Given data:
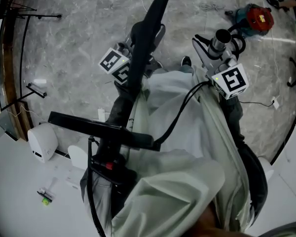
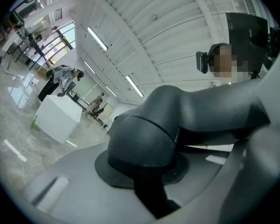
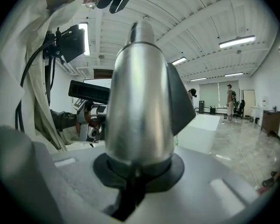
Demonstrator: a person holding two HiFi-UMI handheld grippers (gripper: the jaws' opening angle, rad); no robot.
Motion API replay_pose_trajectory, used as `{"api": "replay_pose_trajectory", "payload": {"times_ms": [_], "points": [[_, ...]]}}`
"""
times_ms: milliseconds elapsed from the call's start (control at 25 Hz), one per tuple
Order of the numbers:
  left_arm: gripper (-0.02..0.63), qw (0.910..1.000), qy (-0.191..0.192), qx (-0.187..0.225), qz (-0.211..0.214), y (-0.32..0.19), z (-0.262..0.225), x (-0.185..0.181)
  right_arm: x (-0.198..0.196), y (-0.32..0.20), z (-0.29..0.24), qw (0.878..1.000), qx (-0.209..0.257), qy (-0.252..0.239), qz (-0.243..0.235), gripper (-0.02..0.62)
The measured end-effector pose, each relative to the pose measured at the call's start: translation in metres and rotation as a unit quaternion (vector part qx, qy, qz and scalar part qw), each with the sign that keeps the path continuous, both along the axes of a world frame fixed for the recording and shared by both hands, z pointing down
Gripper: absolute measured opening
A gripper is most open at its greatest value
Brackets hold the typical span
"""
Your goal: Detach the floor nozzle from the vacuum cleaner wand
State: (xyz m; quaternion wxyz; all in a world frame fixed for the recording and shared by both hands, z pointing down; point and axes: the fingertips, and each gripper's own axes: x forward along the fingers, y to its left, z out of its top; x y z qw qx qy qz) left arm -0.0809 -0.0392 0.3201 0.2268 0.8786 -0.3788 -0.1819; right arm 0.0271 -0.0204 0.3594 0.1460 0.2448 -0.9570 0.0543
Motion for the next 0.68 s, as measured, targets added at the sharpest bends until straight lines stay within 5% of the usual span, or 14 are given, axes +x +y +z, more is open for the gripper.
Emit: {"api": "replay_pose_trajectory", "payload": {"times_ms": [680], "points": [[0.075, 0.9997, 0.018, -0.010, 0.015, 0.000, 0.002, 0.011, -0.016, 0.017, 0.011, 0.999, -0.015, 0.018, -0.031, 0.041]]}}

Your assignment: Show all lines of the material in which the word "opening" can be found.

Task solution:
Demonstrator: a person holding two HiFi-UMI handheld grippers (gripper: the jaws' opening angle, rad); no robot.
Gripper: absolute measured opening

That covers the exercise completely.